User provided input SQL-escaping

Question

Can you please give me advise? I searched for questions but did not found something similiar to mine.

How do i make my user inputs automatically escaped when they are intended to use in SQL queries? I don't like in my code filled with something like

$var_x = $DB->Escape($_POST['var_x']);
$another_var = $DB->Escape($_POST['another_var']);
$some_string = $DB->Escape($_POST['some_string']);
...

*Assuming i have Database class with Escape method which performs mysql_real_escape_string*

But i can't set auto escape on SQL query as well, because it breaks insert queries:

function Exec($sql){
   $result = mysql_query($this->Escape($sql));
}

$q = $DB->Exec("SELECT * FROM table WHERE id = 'xxx'");

It makes them \'xxx\'. which is incorrect.

Last thing i want to do is make parameterized statements, as it will make system more complicated. I'll consider this option when nothing else will left.

In short - how to make smart auto-escape which works with whole query and escapes only values?

Answer 1

In fact, the one and the only thing you should ever consider (we're not speaking of test projects here, obviously) is to use parameterized statements. This is the only way (when SQL synax allows for them, of course). Properly done, these won't make your system more complicated, but they will make it more robust.

Answer 2

I use this method:

$db->set('name',$name);
$db->set('title',$title);
$db->insert('users');

Here the $db->set() method automatically escapes the value (i.e the 2nd argument).

With PHP 5, you can also do this:

$db->set('name',$name)->set('title',$title)->insert('users');

Answer 3

Sorry, you can't auto anything. When you are concatenating strings, you will always have character escaping issues there; this is not something you can ‘solve’ once and never have to think about again.

If you do:

$a= "a'b";
$query= "SELECT * FROM things WHERE name='$a'";

Then your query string contains both apostrophes that are real apostrophes in string literals, and apostrophes that are string delimiters:

SELECT * FROM things WHERE name='a'b'

One needs to be escaped; the other mustn't. How can you tell which is which? You can't, that information is lost forever. You must instead say:

$query= "SELECT * FROM things WHERE name='".mysql_real_escape_string($a)."'";

(or whichever other escape function is more suitable for the database you're using.)

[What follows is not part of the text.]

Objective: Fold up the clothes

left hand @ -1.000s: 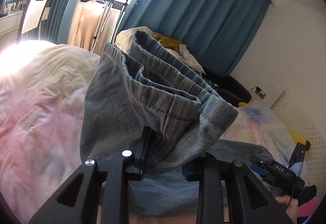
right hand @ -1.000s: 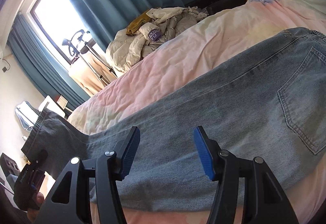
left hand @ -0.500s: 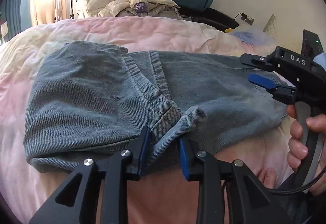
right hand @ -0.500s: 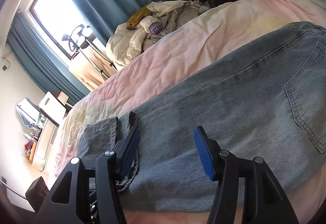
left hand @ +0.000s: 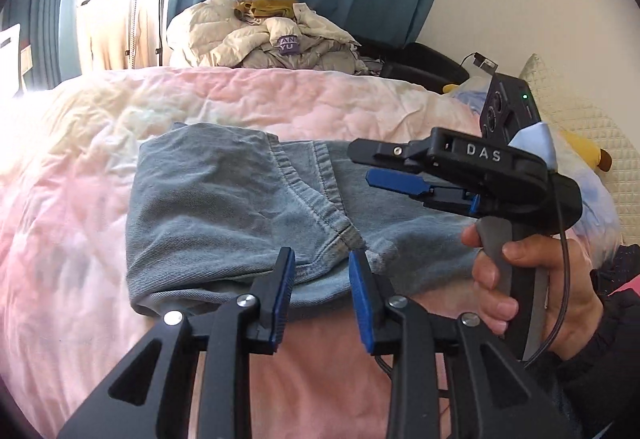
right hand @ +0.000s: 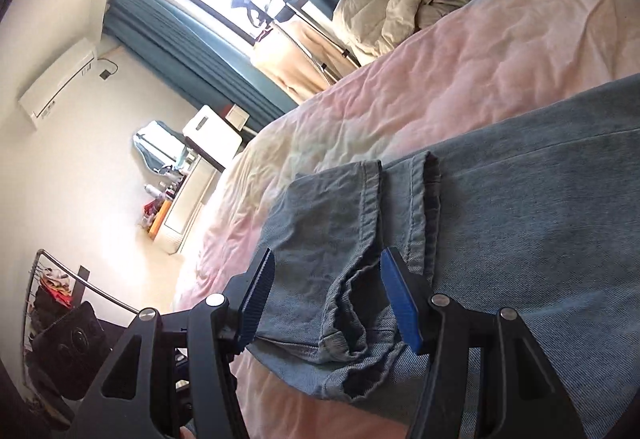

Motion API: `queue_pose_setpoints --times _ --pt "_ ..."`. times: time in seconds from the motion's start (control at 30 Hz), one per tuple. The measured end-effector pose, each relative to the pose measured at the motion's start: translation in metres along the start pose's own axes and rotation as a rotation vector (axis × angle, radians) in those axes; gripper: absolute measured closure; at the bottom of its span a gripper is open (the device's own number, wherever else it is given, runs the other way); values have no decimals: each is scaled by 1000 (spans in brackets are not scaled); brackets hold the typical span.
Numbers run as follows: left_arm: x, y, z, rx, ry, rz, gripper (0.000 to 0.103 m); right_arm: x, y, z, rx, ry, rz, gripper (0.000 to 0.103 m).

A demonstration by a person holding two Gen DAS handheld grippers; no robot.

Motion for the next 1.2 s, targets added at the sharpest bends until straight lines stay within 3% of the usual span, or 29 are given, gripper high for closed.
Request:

Ugly? Hell yeah. That's why we use parameterised queries instead. This gets away from string concatenation with all its woes.

String concatenation looks easy. People think they understand clodging strings together. But really, they don't.

Answer 4

Last thing i want to do is make parameterized statements, as it will make system more complicated. I'll consider this option when nothing else will left.

Care to explain your assertion that parametrized queries are "more complicated"? I don't concatenate external data into queries - ever - and it's the simplest thing in the world to do, as well as being far closer to "bulletproof" than any escaping technique is ever likely to be.